Review Bayi Ajaib: Seram dan Sadis Seperti Versi Aslinya
Sobat nonton pernah menyaksikan film Bayi Ajaib (1982)? Itu boleh jadi merupakan salah satu film horor klasik terseram pada masanya, selain berbagai film horor yang diperankan oleh Ratu Horor Indonesia, Suzzanna. Film ini terbilang klasik karena memiliki latar di pedesaan dan resolusinya melibatkan tokoh dukun dan pemuka agama sekaligus.
Efek visual yang digunakan pun sebenarnya standar tahun 80an, yang jika ditonton di masa sekarang akan membuat kita semua menahan tawa alih-alih ketakutan. Namun, film ini memiliki ciri khasnya tersendiri ketika sosok yang menyeramkan pada film ternyata seorang anak kecil yang sadis.
Kini, rumah produksi Falcon Black coba membangkitkan kembali kengerian tersebut dalam wujud remake yang disutradarai oleh Rako Prijanto. Kisahnya pun tak beda jauh seperti pendahulunya. Kosim (Vino G Bastian), menjadi kaya mendadak setelah menemukan emas di sungai desa Hirupbagja. Dia lalu segera menikahi Sumi (Sara Fajira) dan hidup makmur sebagai juragan tanah.
Ketika anak mereka berdua lahir, Didi (Rayhan Cornelis Vandennoort), jiwanya rupanya sudah dirasuki arwah Albert Dominique (Willem Bevers), yang haus darah dan meneror warga desa. Kosim lalu berusaha menutupi kenyataan ini karena dia sedang mencalonkan diri sebagai Kepala Desa yang baru. Dia harus bisa mengalahkan Soleh (Teuku Rifnu Wikana) yang sudah mendapatkan simpati dari banyak warga desa.
Namun ketika arwah tersebut berbalik mengancam kehidupan keluarganya, Kosim memutuskan untuk membebaskan Didi dari jeratan pengaruh Albert Dominique. Untuk itu, Kosim harus berhadapan dengan Dorman (Adipati Dolken), dukun hitam, yang ingin membalaskan dendam kakek buyutnya pada orang-orang yang telah menghancurkan kehidupannya.
Menurut penulis, Bayi Ajaib versi baru ini memang terasa lebih superior. Namun, walau terlihat lebih kekinian, nuansa horor jadulnya tetap terasa dari efek suara, gaya berpakaian, dan pemilihan tonal vintage untuk elemen visualnya. Bayi Ajaib versi baru ini juga memiliki kerangka yang lebih rapi dan solid dari versi aslinya. Pembaruan jelas terlihat pada adegan-adegan krusial yang menguatkan fondasi ceritanya secara tepat. Selain itu, logika berceritanya pun kini jauh lebih baik.
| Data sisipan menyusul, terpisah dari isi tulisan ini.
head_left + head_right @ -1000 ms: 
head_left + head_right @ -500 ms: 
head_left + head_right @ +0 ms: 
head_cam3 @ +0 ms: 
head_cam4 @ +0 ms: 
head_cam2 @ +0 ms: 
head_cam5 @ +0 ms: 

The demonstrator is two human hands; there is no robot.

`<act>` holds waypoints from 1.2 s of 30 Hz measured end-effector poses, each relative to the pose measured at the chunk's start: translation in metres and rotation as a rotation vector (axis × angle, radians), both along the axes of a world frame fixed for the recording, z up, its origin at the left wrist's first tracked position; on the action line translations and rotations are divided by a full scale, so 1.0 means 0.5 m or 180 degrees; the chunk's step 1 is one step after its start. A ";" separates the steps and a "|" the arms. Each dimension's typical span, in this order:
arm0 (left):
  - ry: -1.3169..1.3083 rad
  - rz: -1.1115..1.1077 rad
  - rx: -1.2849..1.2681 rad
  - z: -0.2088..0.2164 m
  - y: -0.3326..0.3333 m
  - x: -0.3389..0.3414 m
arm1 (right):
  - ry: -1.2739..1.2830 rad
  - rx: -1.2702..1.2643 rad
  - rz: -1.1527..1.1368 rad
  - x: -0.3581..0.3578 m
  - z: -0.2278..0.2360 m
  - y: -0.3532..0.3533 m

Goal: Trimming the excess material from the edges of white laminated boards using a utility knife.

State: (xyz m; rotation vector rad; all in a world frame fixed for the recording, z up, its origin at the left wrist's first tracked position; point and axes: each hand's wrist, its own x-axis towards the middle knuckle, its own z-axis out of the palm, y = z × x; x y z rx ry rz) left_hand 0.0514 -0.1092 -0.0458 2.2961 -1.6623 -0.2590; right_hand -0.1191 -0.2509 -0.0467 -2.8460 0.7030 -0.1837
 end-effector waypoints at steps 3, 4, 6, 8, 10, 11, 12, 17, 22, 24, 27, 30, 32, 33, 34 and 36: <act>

Babak pertamanya memang terasa terburu-buru dan narasinya terkesan lompat-lompat. Namun, makin menuju ke pertengahan film, sang sutradara sanggup merangkai adegan per adegan secara rapi dengan bumbu-bumbu teror si bocah setan dan beberapa adegan yang akan sukses membuat ngilu sobat nonton. Yap, tingkat kesadisan yang terkandung dalam film ini boleh dibilang hampir mendekati genre slasher movie, di mana potongan tubuh hingga muncratan darah tak segan mewarnai layar silih berganti.
Hal lain yang menjadi nilai plus dari film ini ialah kualitas akting seorang Sara Fajira. Setelah melihat kengerian dalam serial Hitam (2021), penulis semakin senang melihat ia memberikan enjoyable performance di tipikal horor brutal seperti ini. Belum lagi artis Desy Ratnasari yang terjun kembali ke seni peran, walaupun dengan karakter yang cenderung bermain aman.
Berbicara aspek teknis, harus diakui Bayi Ajaib versi modern ini memang unggul. Visualnya memang khas Falcon, dan terlihat mahal secara produksi. Terkadang kualitas visual dari film-film produksi Falcon boleh dikatakan sedikit over the top, tapi tidak untuk kali ini. Banyak pengunaan warna yang pas dan tidak over-saturated.
Pada akhirnya, remake Bayi Ajaib ini merupakan debut horor yang baik dari Falcon Black dan juga Rako Prijanto. Masih ada lubang di sana-sini, tapi lubang tersebut pastilah tidak akan mengurangi apresiasi kita semua terhadap film ini. Dan film ini juga cukup memberikan nostalgia serta penghormatan bagi film pendahulunya. Menarik untuk ditunggu kejutan lainnya dari “anak perusahaan” Falcon Pictures tersebut.